The Post, for its neo-con leanings — still adheres to the traditional journalistic credo of attempting to be fair. Yes you do find plenty of examples of stories riddled with unnamed sources who are obviously pushing a line — and yes, the editorial page is full of right-wing hacks, as you say, and the arts coverage is really poor. Stinking poor. They have a couple of good critics–Peter Marks and Ann Hornaday — but they still run political features in the Style section — as if you can’t get enough political articles in the rest of the paper.
But I digress. I read it because I have to read a daily paper of some kind or I feel more ignorant than I already am. The Wash. Times is dreck, the Examiner sucks, and the NYT is way to expensive to take a daily basis.
But Donald Graham is a disgrace to his family.
Bill Murray
@Beth in VA:
I certainly agree this is needed, but does the Kaplan really do this?
Theophylact
I subscribe because it’s more convenient than reading the funnies online, because it has Tom Toles, and because the movie schedule runs daily. Other than that, it’s just stuff to put under the parrot cage. It has few critics worth reading now that Blake Gopnik is gone, its business coverage is vestigial and its science coverage ludicrous.
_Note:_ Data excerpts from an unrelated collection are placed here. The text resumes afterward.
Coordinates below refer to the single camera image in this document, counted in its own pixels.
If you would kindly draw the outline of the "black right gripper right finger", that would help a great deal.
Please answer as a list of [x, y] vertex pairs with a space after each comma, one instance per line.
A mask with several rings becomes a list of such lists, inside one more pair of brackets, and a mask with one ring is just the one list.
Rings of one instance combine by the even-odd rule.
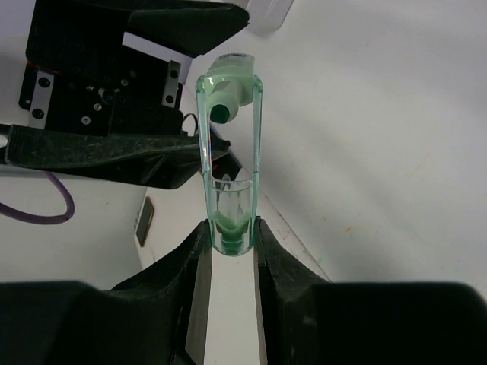
[[455, 282], [332, 283], [257, 219], [263, 364], [484, 364], [486, 302]]

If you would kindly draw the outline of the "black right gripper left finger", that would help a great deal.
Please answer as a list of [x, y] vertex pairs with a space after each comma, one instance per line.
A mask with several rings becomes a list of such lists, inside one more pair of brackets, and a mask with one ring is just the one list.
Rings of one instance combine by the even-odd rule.
[[201, 364], [212, 257], [207, 221], [109, 290], [79, 281], [1, 285], [3, 364]]

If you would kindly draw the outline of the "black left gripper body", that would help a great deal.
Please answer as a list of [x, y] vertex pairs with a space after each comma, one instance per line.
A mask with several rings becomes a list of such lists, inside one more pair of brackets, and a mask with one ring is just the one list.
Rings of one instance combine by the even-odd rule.
[[31, 127], [82, 135], [182, 135], [191, 57], [127, 32], [166, 1], [38, 1], [19, 98]]

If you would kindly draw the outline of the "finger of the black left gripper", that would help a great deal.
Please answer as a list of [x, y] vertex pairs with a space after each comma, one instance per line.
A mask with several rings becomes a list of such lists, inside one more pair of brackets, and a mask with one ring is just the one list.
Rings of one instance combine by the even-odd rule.
[[201, 169], [199, 140], [186, 135], [108, 137], [2, 125], [4, 165], [157, 189], [177, 189]]
[[229, 3], [166, 1], [131, 13], [127, 32], [191, 58], [204, 55], [244, 29], [250, 20]]

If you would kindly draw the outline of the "green highlighter pen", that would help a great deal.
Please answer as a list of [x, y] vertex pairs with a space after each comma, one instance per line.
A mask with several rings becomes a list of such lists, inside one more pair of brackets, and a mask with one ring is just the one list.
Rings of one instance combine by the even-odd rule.
[[[254, 73], [255, 59], [243, 53], [219, 56], [196, 82], [196, 105], [205, 203], [213, 248], [241, 256], [253, 247], [259, 194], [263, 84]], [[215, 126], [253, 130], [253, 166], [240, 161]]]

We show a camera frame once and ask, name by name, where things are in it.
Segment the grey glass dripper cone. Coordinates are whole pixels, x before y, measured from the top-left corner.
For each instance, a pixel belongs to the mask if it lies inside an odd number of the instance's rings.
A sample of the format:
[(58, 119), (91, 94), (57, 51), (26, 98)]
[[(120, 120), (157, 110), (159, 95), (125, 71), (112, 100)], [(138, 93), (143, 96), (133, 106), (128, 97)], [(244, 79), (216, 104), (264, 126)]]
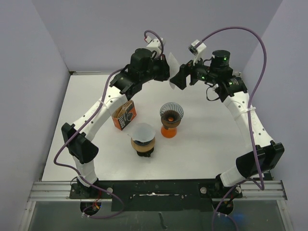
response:
[(164, 104), (160, 108), (160, 117), (170, 123), (175, 123), (180, 120), (182, 120), (184, 116), (184, 110), (183, 108), (178, 104), (174, 102), (169, 102)]

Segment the dark wooden ring holder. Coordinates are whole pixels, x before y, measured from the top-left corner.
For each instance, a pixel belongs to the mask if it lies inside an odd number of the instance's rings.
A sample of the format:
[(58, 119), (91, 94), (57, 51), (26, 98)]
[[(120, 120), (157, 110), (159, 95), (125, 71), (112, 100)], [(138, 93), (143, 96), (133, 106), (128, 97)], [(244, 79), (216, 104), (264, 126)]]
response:
[(161, 118), (161, 122), (165, 129), (169, 129), (176, 128), (180, 124), (181, 120), (169, 121)]

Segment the white paper coffee filter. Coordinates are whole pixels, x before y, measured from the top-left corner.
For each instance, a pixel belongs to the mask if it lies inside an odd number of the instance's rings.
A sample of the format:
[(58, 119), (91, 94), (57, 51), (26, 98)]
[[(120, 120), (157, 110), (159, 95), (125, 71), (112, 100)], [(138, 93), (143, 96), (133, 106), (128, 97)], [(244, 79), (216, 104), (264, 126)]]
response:
[(148, 142), (154, 139), (155, 129), (147, 123), (138, 123), (129, 136), (133, 141)]

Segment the orange coffee filter box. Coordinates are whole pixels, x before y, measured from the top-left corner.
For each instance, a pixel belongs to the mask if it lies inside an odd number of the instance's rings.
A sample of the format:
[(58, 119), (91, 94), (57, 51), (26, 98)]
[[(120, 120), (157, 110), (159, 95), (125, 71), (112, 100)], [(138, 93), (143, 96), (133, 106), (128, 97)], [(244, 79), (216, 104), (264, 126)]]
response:
[(123, 130), (137, 116), (134, 101), (129, 100), (112, 114), (114, 126)]

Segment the blue glass dripper cone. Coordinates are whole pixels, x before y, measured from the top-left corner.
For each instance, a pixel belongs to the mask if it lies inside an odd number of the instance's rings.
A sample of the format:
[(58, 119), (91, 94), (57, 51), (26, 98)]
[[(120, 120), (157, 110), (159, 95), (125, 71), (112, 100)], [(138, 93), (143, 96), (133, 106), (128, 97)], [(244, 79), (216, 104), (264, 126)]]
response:
[(133, 141), (137, 146), (146, 146), (148, 144), (151, 143), (151, 141), (146, 141), (146, 142), (141, 142), (141, 141), (138, 141), (138, 140), (134, 140)]

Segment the light wooden ring holder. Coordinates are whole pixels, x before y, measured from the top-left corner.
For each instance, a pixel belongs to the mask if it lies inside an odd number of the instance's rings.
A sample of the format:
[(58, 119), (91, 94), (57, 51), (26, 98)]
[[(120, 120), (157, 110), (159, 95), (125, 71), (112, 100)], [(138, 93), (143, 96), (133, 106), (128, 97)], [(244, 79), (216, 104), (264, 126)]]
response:
[(132, 148), (135, 151), (140, 152), (140, 153), (145, 153), (145, 152), (150, 151), (151, 149), (154, 148), (154, 145), (155, 145), (155, 138), (153, 138), (151, 141), (149, 141), (149, 143), (146, 144), (146, 145), (136, 144), (135, 141), (133, 139), (131, 139)]

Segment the dark green glass dripper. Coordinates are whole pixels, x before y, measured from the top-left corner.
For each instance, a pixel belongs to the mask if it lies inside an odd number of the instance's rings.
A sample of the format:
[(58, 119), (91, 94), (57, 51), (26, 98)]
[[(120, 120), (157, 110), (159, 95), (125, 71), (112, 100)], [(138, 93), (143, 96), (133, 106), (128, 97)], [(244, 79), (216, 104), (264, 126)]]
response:
[(154, 148), (146, 151), (146, 152), (138, 152), (137, 151), (137, 155), (140, 156), (140, 157), (151, 157), (151, 154), (153, 153), (154, 151)]

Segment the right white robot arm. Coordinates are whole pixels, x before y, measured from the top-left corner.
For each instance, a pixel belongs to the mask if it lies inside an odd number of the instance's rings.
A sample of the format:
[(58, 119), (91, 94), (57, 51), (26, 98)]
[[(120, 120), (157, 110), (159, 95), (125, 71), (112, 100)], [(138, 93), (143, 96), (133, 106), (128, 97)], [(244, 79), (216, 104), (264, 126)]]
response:
[(230, 52), (216, 50), (212, 53), (209, 66), (203, 60), (190, 60), (179, 67), (170, 82), (181, 90), (203, 81), (213, 87), (221, 102), (230, 111), (244, 139), (246, 154), (236, 158), (235, 166), (221, 173), (214, 185), (215, 193), (224, 197), (231, 187), (251, 176), (261, 174), (276, 167), (284, 153), (282, 143), (276, 143), (260, 122), (256, 109), (250, 102), (250, 96), (244, 81), (233, 74), (229, 66)]

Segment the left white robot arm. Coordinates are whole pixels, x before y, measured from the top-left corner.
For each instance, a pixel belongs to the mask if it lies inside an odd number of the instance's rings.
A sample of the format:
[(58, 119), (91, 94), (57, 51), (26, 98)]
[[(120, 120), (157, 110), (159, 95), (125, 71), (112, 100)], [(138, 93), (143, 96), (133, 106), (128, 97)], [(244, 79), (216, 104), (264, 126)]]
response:
[(77, 181), (86, 197), (92, 198), (98, 192), (94, 158), (99, 149), (92, 143), (98, 130), (120, 106), (141, 91), (144, 83), (167, 81), (169, 77), (163, 49), (138, 48), (129, 64), (109, 75), (97, 102), (73, 124), (62, 126), (64, 145), (75, 161)]

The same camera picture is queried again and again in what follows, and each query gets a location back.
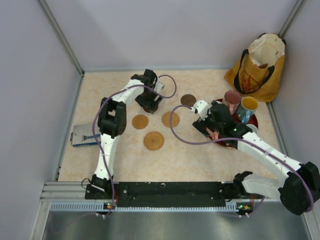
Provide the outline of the light wood coaster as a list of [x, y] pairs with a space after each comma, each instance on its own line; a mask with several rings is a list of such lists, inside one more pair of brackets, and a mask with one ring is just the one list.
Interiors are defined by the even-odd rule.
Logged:
[[149, 119], [146, 115], [139, 114], [132, 119], [131, 123], [135, 129], [141, 130], [147, 127]]

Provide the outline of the dark walnut coaster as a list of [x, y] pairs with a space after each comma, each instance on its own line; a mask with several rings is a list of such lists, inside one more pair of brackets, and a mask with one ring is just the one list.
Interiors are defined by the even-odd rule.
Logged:
[[148, 107], [143, 106], [142, 108], [147, 113], [151, 113], [151, 114], [153, 113]]
[[189, 107], [192, 107], [196, 103], [196, 101], [196, 97], [192, 94], [185, 94], [180, 98], [181, 104]]

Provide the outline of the tall pink ghost mug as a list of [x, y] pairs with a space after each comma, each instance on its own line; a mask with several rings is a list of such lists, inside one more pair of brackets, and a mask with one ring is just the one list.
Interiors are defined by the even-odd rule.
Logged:
[[224, 94], [222, 103], [228, 107], [230, 114], [233, 115], [241, 103], [241, 100], [242, 96], [237, 91], [229, 90]]

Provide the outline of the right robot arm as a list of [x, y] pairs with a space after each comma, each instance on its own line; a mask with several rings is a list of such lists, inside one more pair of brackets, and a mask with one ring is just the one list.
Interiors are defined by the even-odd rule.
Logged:
[[205, 137], [209, 137], [210, 132], [218, 133], [220, 142], [251, 156], [273, 173], [273, 178], [250, 171], [237, 174], [233, 180], [237, 197], [262, 195], [281, 201], [295, 215], [313, 210], [320, 199], [320, 173], [315, 164], [303, 164], [273, 148], [247, 125], [235, 121], [229, 108], [221, 102], [198, 100], [191, 110], [199, 115], [192, 125]]

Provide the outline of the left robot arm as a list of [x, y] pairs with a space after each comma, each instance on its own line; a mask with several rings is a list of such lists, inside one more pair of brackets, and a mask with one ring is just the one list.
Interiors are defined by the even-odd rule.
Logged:
[[96, 192], [102, 198], [113, 194], [113, 163], [120, 136], [127, 126], [127, 105], [136, 101], [147, 113], [158, 110], [162, 97], [158, 95], [165, 85], [158, 82], [153, 70], [146, 69], [143, 74], [133, 75], [127, 85], [117, 93], [101, 100], [95, 123], [100, 132], [100, 153], [96, 170], [87, 187], [88, 193]]

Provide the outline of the pink mug white inside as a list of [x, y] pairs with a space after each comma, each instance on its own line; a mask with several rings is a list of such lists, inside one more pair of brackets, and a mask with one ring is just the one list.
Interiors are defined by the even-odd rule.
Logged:
[[209, 134], [209, 138], [211, 140], [217, 140], [219, 139], [219, 133], [216, 132], [216, 131], [211, 131], [209, 128], [206, 128], [206, 131], [208, 132]]

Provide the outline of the blue mug yellow inside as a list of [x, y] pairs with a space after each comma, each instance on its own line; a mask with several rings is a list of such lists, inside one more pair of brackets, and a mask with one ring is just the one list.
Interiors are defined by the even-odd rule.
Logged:
[[255, 98], [251, 96], [244, 97], [235, 111], [235, 117], [242, 124], [247, 124], [257, 110], [258, 105], [258, 101]]

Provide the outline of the small pink mug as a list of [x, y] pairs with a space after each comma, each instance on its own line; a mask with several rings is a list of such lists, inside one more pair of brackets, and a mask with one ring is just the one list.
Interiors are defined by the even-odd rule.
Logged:
[[249, 127], [256, 134], [259, 132], [258, 127], [254, 124], [247, 124], [246, 126]]

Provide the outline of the red round tray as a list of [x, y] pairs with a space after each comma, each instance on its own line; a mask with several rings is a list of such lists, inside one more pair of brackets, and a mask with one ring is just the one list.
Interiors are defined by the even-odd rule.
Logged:
[[[233, 120], [236, 122], [236, 123], [240, 123], [241, 121], [237, 119], [236, 115], [233, 114], [232, 115], [233, 117]], [[247, 124], [253, 124], [255, 125], [258, 129], [259, 129], [259, 124], [258, 124], [258, 119], [256, 117], [255, 114], [253, 114], [251, 116], [251, 118], [249, 119], [248, 123]], [[219, 142], [215, 142], [217, 145], [220, 145], [222, 147], [225, 147], [225, 148], [228, 148], [228, 149], [233, 149], [234, 147], [232, 145], [230, 145], [229, 143], [225, 143], [224, 141], [219, 141]]]

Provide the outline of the blue white razor box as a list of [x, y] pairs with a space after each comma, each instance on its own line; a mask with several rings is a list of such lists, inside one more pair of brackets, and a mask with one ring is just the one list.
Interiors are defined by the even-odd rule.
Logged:
[[78, 124], [73, 126], [70, 142], [73, 147], [85, 147], [97, 145], [92, 131], [92, 123]]

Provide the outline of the yellow tote bag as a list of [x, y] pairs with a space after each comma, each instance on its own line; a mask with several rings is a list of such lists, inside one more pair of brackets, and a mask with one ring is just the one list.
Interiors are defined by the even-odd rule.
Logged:
[[246, 48], [224, 79], [243, 97], [270, 103], [278, 95], [285, 63], [286, 41], [264, 33]]

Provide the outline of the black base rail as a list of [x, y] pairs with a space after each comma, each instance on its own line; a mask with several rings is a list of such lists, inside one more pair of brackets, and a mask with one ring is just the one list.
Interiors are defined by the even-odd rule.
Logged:
[[226, 202], [249, 200], [258, 194], [241, 192], [222, 182], [119, 182], [114, 185], [115, 203], [123, 208], [224, 207]]

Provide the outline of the right aluminium frame post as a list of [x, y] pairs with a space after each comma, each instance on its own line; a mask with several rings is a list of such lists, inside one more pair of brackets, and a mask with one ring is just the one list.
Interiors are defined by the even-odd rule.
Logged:
[[299, 12], [302, 10], [304, 4], [306, 3], [306, 0], [297, 0], [290, 11], [287, 19], [285, 20], [283, 26], [281, 27], [278, 37], [283, 39], [290, 28], [291, 24], [295, 20], [296, 16], [299, 14]]

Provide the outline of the aluminium frame post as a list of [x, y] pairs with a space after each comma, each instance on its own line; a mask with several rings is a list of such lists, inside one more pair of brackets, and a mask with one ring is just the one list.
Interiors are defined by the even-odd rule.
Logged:
[[58, 21], [56, 20], [47, 1], [46, 0], [37, 0], [36, 2], [39, 4], [40, 8], [42, 9], [44, 15], [46, 16], [50, 26], [52, 27], [57, 39], [61, 43], [61, 45], [62, 45], [64, 51], [66, 52], [67, 56], [69, 57], [70, 61], [72, 62], [72, 64], [74, 65], [74, 67], [76, 68], [76, 70], [80, 74], [80, 76], [83, 77], [85, 74], [85, 71], [81, 67], [80, 62], [78, 61], [74, 51], [72, 50], [62, 28], [60, 27]]
[[299, 12], [302, 10], [304, 4], [306, 3], [306, 0], [297, 0], [290, 11], [287, 19], [285, 20], [283, 26], [281, 27], [278, 37], [283, 39], [290, 28], [291, 24], [295, 20], [296, 16], [299, 14]]

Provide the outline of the left aluminium frame post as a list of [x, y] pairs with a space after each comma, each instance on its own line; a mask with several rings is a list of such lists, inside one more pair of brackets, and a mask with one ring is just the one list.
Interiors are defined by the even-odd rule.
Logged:
[[72, 62], [72, 64], [74, 65], [74, 67], [76, 68], [76, 70], [80, 74], [80, 76], [83, 77], [85, 74], [85, 71], [81, 67], [80, 62], [78, 61], [74, 51], [72, 50], [62, 28], [60, 27], [58, 21], [56, 20], [47, 1], [46, 0], [37, 0], [36, 2], [39, 4], [40, 8], [42, 9], [44, 15], [46, 16], [50, 26], [52, 27], [57, 39], [61, 43], [61, 45], [62, 45], [64, 51], [66, 52], [67, 56], [69, 57], [70, 61]]

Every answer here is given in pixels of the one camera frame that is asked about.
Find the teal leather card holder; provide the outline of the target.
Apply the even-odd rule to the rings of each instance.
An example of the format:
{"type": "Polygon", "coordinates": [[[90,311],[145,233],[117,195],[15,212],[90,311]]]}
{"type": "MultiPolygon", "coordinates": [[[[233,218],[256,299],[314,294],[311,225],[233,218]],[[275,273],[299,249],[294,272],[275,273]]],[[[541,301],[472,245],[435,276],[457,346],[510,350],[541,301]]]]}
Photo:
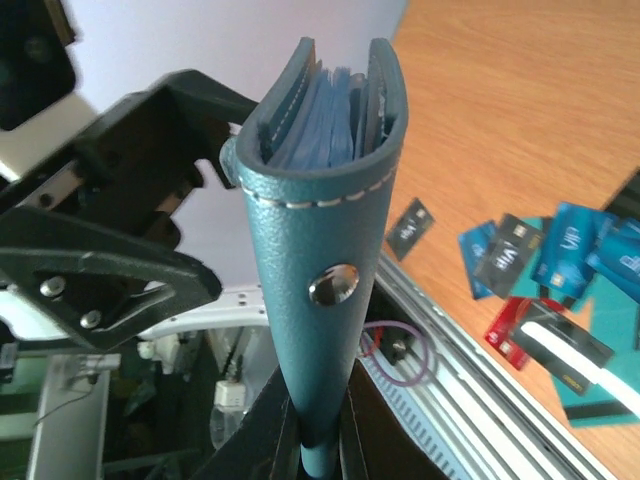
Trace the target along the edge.
{"type": "Polygon", "coordinates": [[[384,38],[368,69],[329,70],[303,38],[221,155],[242,190],[306,474],[330,478],[408,126],[384,38]]]}

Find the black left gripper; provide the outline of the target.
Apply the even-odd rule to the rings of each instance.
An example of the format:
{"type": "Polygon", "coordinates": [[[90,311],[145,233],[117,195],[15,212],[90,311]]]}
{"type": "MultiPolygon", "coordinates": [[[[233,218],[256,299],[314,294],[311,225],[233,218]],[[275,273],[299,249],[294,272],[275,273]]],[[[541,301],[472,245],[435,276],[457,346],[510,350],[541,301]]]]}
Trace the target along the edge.
{"type": "Polygon", "coordinates": [[[172,216],[198,160],[236,187],[221,149],[258,103],[195,69],[150,90],[176,115],[103,117],[2,192],[1,319],[17,339],[106,351],[219,298],[212,270],[162,245],[182,239],[172,216]]]}

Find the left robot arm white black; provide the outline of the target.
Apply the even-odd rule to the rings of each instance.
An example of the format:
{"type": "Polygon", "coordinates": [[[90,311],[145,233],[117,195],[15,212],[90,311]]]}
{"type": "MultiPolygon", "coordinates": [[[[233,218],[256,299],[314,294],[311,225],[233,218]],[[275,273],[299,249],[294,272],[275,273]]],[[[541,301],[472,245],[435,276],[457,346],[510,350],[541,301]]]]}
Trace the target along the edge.
{"type": "Polygon", "coordinates": [[[1,347],[100,354],[266,320],[177,249],[174,213],[254,102],[196,70],[125,97],[1,194],[1,347]]]}

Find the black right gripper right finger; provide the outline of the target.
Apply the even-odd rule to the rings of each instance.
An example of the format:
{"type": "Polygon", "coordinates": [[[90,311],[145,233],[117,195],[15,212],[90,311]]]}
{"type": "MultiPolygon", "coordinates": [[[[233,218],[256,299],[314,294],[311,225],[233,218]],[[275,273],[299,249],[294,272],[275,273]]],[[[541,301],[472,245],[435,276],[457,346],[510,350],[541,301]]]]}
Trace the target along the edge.
{"type": "Polygon", "coordinates": [[[338,453],[339,479],[446,477],[405,432],[359,361],[341,409],[338,453]]]}

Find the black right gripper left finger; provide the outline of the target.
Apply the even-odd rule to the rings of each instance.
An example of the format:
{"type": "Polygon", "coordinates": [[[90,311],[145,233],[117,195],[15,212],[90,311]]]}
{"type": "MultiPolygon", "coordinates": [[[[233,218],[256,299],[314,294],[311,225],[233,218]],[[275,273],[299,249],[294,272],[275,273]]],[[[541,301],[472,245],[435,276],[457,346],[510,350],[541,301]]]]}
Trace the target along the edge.
{"type": "Polygon", "coordinates": [[[290,480],[300,465],[299,421],[275,370],[233,436],[193,475],[196,480],[290,480]]]}

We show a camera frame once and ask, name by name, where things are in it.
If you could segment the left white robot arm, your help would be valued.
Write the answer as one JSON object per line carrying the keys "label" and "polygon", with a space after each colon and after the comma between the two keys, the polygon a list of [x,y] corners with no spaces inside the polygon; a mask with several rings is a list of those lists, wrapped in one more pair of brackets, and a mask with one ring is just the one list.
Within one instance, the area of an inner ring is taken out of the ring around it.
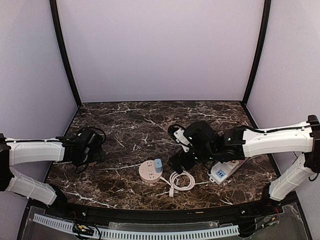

Honestly, it’s just a habit; kinda like keeping your AOL service.
SteveinSC
@Mike in NC: That’s because the Villagers are generally old people. Not surprisingly WaPo’s irreducible readership (a la the 23 percent irreducible moronic voters) is the number of Villagers. That is because they need the WaPo for their morning shit. Without this “function” stemming from WaPo there would be some major “work” stoppage in DC. Better than concentrated prune juice to these old fuckers.
SteveinSC
Damn, somebody older than 70 on this blog.
Sharon
@PeakVT: I had no idea that Journal papers morphed into the Examiner. The Examiner tried to move into the Baltimore market, but they couldn’t compete with the hollowed out shell of The Baltimore Sun.
Janus Daniels
@Dekk: same here; beat me to it. “… the Village is on its way out.”
I wish.
Mike in NC
@efgoldman:
Me, too. I turned 18 in ’72 and cast my first vote for McGovern. You know, any actual war hero unlike Bush, Cheney, Gingrich, et al.
ET
@YellowDog: Totally agree about the editorial pages. A total waste of pulp. Those pages alone are the biggest reason I have seriously been thinking for stopping my subscription. That and Fred Hiatt which is sort of the same thing.